_Exercise details_. Lines that include the word "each" should be copied from the listing that follows.

_Data extract_.
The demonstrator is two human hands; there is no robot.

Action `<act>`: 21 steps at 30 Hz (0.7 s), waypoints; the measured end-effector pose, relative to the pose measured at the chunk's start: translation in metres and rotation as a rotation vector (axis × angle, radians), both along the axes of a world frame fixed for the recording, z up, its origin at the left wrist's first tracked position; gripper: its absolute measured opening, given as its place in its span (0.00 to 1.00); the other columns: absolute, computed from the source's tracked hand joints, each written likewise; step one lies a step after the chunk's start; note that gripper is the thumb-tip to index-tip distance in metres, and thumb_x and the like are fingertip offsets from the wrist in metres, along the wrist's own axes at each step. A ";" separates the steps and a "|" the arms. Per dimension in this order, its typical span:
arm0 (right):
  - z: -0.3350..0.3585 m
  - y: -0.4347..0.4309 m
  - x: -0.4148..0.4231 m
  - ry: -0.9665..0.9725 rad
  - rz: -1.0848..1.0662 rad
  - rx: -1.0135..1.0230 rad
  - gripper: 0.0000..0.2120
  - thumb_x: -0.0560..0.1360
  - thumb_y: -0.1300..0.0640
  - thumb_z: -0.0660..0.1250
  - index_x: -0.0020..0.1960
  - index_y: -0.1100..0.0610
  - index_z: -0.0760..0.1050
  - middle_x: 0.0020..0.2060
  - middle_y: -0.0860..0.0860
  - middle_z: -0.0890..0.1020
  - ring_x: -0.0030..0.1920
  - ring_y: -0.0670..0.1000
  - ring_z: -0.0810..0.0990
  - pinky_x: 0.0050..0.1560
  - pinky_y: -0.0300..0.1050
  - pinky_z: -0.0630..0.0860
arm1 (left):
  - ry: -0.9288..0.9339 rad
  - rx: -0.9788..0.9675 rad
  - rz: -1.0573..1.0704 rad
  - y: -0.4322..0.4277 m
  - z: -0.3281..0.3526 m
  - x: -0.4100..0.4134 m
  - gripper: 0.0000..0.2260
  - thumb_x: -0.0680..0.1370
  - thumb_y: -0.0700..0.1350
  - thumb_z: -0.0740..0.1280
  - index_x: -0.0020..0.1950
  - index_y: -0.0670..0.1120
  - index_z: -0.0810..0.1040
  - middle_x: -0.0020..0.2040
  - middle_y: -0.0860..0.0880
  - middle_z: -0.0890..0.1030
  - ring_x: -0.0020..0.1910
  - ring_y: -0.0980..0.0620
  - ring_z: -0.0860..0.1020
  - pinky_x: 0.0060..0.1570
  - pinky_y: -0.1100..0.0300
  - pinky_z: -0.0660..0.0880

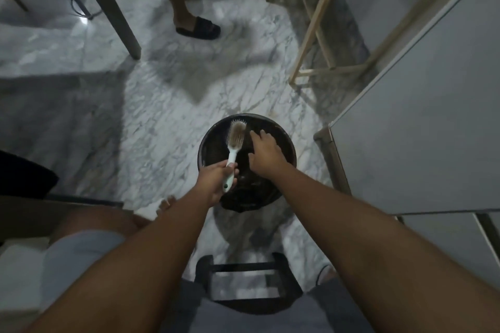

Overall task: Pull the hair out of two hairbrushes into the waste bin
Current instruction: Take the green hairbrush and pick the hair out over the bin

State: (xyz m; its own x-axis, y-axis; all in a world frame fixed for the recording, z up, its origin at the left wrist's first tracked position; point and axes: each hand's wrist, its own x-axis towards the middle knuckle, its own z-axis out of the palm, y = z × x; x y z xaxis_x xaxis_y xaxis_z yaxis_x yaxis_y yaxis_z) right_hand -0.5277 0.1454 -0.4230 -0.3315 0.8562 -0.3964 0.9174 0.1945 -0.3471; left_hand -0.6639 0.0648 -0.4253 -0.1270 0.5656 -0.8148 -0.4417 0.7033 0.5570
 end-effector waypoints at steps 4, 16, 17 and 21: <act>-0.026 -0.024 0.006 0.086 -0.065 -0.002 0.33 0.80 0.55 0.63 0.80 0.57 0.53 0.78 0.60 0.56 0.78 0.61 0.55 0.75 0.57 0.61 | -0.001 0.013 -0.009 -0.020 -0.029 -0.007 0.12 0.80 0.39 0.66 0.62 0.37 0.79 0.43 0.45 0.80 0.38 0.52 0.78 0.37 0.60 0.77; -0.022 -0.037 0.000 0.455 -0.282 0.149 0.24 0.79 0.59 0.65 0.74 0.59 0.68 0.66 0.58 0.78 0.65 0.57 0.77 0.68 0.45 0.70 | -0.077 0.011 -0.050 -0.049 -0.024 -0.007 0.07 0.79 0.43 0.66 0.51 0.41 0.81 0.42 0.47 0.81 0.41 0.52 0.78 0.33 0.60 0.73; -0.028 -0.032 -0.001 0.477 -0.299 0.178 0.22 0.78 0.59 0.66 0.72 0.59 0.72 0.62 0.58 0.80 0.62 0.56 0.79 0.65 0.43 0.71 | -0.077 0.009 -0.051 -0.046 -0.026 -0.005 0.07 0.80 0.44 0.66 0.50 0.42 0.81 0.43 0.48 0.81 0.42 0.52 0.78 0.34 0.59 0.73; -0.048 -0.014 -0.005 0.547 -0.370 0.216 0.13 0.77 0.59 0.69 0.60 0.59 0.82 0.52 0.56 0.86 0.54 0.52 0.83 0.57 0.33 0.71 | -0.025 0.037 -0.029 -0.027 -0.038 -0.006 0.04 0.81 0.42 0.65 0.52 0.45 0.79 0.49 0.49 0.82 0.44 0.53 0.78 0.31 0.59 0.74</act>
State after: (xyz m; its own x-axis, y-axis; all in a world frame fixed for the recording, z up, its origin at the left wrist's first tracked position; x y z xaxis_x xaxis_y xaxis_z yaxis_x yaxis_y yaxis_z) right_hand -0.5322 0.1315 -0.4706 -0.1063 0.9923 -0.0641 0.6412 0.0192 -0.7671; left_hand -0.6703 0.0375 -0.4637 -0.0897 0.5988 -0.7959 -0.4357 0.6950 0.5720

_Exercise output_.
Action `<act>`: 21 steps at 30 Hz (0.7 s), waypoints; the measured end-effector pose, relative to the pose measured at the chunk's start: translation in metres and rotation as a rotation vector (axis × angle, radians), both along the axes of a world frame fixed for the recording, z up, its origin at the left wrist's first tracked position; gripper: its absolute measured opening, given as its place in its span (0.00 to 1.00); the other columns: absolute, computed from the source's tracked hand joints, each written likewise; step one lies a step after the chunk's start; note that gripper is the thumb-tip to index-tip distance in metres, and thumb_x and the like are fingertip offsets from the wrist in metres, along the wrist's own axes at each step. A ";" separates the steps and a "|" the arms. Per dimension in this order, its typical span:
State: (xyz m; its own x-axis, y-axis; all in a world frame fixed for the recording, z up, its origin at the left wrist's first tracked position; point and axes: each hand's wrist, its own x-axis towards the middle knuckle, its own z-axis out of the palm, y = z × x; x y z xaxis_x xaxis_y xaxis_z yaxis_x yaxis_y yaxis_z) right_hand -0.5277 0.1454 -0.4230 -0.3315 0.8562 -0.3964 0.9174 0.1945 -0.3471; left_hand -0.6639 0.0648 -0.4253 -0.1270 0.5656 -0.8148 -0.4417 0.7033 0.5570

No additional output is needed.